Reginaldo Leme e toda a equipe de criação do Anuário Automotor Esporte.
E acaba de ser lançado a mais nova edição do AUTOMOTOR ESPORTE, o anuário editado por Reginaldo Leme, cobrindo praticamente tudo o que de mais relevante ocorreu no mundo do automobilismo em 2014. A edição 2014/2015 foi lançada oficialmente nesta última terça-feira, em um encontro com os fãs e sessão de autógrafos no Shopping JK, mais precisamente na Livraria da Vila, no segundo andar, onde Reginaldo recebeu todos com um grande sorriso e simpatia, ao lado dos profissionais que participaram da concepção do livro, como Flávio Gomes, que escreve os textos da principal sessão do livro, sobre a F-1, e com direito a visitas ilustres como Bird Clemente e Luciano Burti. É a 23ª edição do anuário, que começou a ser lançado no fim de 1992, cobrindo a temporada automobilística daquele ano. E de lá para cá o livro só veio crescendo, tanto em vendas quanto no número de categorias abordadas.
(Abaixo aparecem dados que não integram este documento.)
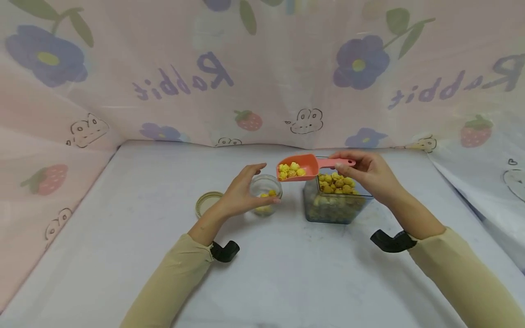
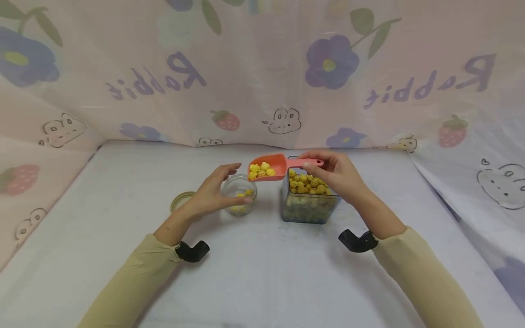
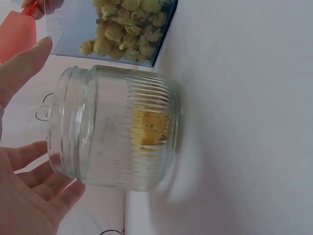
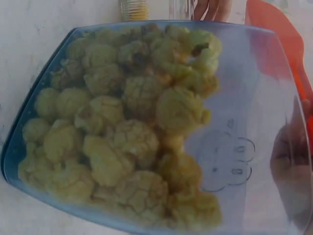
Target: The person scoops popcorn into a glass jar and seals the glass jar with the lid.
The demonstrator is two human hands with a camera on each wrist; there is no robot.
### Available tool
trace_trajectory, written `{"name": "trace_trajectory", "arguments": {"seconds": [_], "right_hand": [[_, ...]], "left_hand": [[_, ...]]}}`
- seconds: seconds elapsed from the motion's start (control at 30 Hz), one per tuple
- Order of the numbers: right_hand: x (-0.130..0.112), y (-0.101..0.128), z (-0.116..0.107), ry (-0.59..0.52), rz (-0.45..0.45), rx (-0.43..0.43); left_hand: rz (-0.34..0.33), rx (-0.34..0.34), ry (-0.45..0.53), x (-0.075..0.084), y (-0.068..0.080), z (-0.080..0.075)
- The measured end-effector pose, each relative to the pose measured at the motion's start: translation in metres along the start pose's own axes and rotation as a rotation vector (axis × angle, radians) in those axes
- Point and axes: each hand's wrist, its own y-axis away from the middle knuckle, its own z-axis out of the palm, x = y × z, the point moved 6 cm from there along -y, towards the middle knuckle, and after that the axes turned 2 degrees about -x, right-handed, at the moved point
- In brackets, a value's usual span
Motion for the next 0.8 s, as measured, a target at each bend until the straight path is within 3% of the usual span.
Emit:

E esta edição é mais uma vitória para Reginaldo, que praticamente concluiu a obra durante seu período de internação hospitalar em dezembro do ano passado, quando teve um problema de saúde que o obrigou a passar muitos dias internado se tratando, mas nunca deixando de trabalhar, mesmo na cama, com seu notebook. Felizmente, Reginaldo se recuperou e está mais do que pronto para encarar mais uma temporada acompanhando não apenas a Fórmula 1, mas a Stock Car e outros certames do mundo do esporte a motor.